Also the UN report about the chernobyl vastly underestimates everything to a point of becoming upsurd.

and when we are talking about the lives of so many million people the agnostic attitude that most of the industrialized world usually takes is not appropriate.

That also goes to the toxicity of chemical substances, not only radiation exposure. The mantra is that if it is not proven to hurt, it means it can be used. An attitude so much propagated by the tabaco industry.

So the agnostic position "if dose X , is not proven to be hurtful, then we can apply it to everyone reassuring that there is no danger, is quite biased by itself"

sorry if I got carried away, my respects to you and all the other people writing here
 
  • #2,487
NUCENG
Science Advisor
914
0
Surely too my lives are at stake to take that attitude. This form of modelling is the best means available for estimating radiation risk.

Reading Busby's report, he notes that the ICRP model was developed based on the effects on long-term survivors of Hiroshima and Hagasaki.

"This method cannot apply to internal doses from radioactive substances, called radionuclides, which have been inhaled or ingested in food or water. ... The ICRP method annot either be applied to inhaled or ingested hot particles, which are solid but microscopic and can lodge in tissue delivering high doses to local cells. There is a great deal of evidence that exposure to internal radionuclides is up to 1000 times more harmful than the ICRP model concludes."
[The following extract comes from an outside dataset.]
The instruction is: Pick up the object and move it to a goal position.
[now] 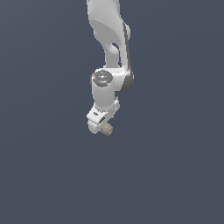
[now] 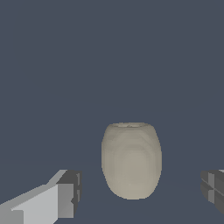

"This method [the ECRR model] was applied to the results of the study of Tondel et al 2004 in Sweden who found 11% increase for 100kBqm-2 surface contamination. It almost exactly
predicted what these researchers found. These researchers carried out regressions to correlate cancer increases with area contamination by Cs-137 and other radionuclides from Chernobyl. The error factor relating the ICRP risk model, which employs external radiation, was upwards of 600-fold."

So the ICPR method drastically underestimated cancer rates from Chernobyl because it neglects the effects of inhaled or ingested radionuclides & hot particles.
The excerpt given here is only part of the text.